ASSIGNMENT:
Return, unaltered, every line from the beginning of the material below up to and including the one with "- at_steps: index".

◇ ◇ ◇

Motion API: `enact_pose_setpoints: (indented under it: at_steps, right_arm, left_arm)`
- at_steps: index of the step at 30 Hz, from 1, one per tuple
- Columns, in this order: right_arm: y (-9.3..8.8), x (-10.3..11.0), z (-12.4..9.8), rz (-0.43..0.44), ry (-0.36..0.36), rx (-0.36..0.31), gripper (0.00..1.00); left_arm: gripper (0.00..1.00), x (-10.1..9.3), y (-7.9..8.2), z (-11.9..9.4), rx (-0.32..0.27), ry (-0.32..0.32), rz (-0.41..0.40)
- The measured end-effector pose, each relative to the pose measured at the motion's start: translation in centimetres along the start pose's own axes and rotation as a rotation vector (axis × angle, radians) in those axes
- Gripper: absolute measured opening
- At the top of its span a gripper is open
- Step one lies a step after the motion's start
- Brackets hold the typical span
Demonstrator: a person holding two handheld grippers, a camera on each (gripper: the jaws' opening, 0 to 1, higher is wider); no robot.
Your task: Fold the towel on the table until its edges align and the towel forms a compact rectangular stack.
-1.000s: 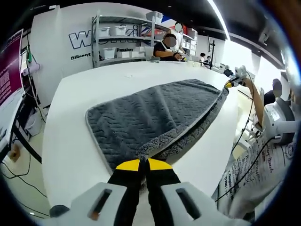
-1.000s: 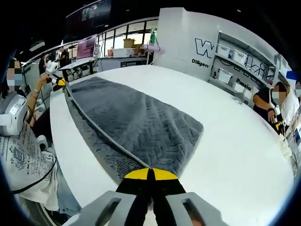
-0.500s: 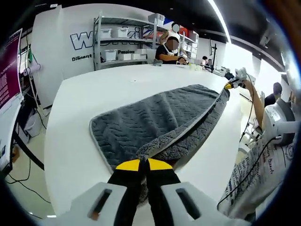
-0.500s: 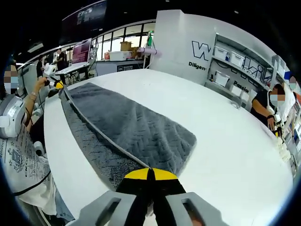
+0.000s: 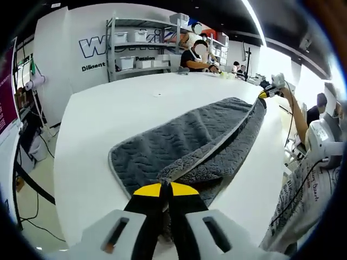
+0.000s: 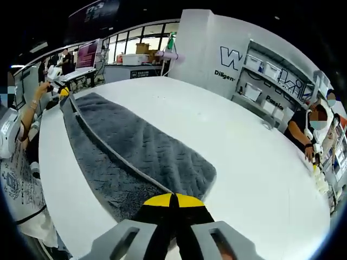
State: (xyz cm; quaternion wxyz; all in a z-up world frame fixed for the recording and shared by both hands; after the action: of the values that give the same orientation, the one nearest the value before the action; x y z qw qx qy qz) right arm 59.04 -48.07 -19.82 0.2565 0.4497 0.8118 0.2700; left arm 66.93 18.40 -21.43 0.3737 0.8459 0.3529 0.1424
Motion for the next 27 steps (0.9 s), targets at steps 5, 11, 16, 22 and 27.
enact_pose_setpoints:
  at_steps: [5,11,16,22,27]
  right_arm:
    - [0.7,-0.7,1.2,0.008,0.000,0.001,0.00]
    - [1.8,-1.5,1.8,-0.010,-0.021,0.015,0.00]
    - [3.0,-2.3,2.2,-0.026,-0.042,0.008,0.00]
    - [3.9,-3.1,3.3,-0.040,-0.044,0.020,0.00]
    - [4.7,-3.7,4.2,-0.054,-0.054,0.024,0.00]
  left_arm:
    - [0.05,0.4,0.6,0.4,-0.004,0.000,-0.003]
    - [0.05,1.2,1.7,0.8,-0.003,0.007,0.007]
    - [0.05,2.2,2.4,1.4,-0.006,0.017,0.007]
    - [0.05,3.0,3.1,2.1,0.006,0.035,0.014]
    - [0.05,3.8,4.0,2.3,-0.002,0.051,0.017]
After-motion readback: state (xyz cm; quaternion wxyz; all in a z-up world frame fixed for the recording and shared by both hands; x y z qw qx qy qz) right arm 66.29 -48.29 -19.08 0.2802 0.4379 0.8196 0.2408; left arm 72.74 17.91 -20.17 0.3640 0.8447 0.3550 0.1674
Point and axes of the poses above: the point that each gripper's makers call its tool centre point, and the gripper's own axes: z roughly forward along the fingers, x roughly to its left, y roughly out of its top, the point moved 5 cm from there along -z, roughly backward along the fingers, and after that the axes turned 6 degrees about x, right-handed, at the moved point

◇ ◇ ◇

FINISHED EXERCISE:
Motion API: `enact_pose_setpoints: (indented under it: at_steps, right_arm, left_arm)`
- at_steps: index of the step at 30 Hz, from 1, one per tuple

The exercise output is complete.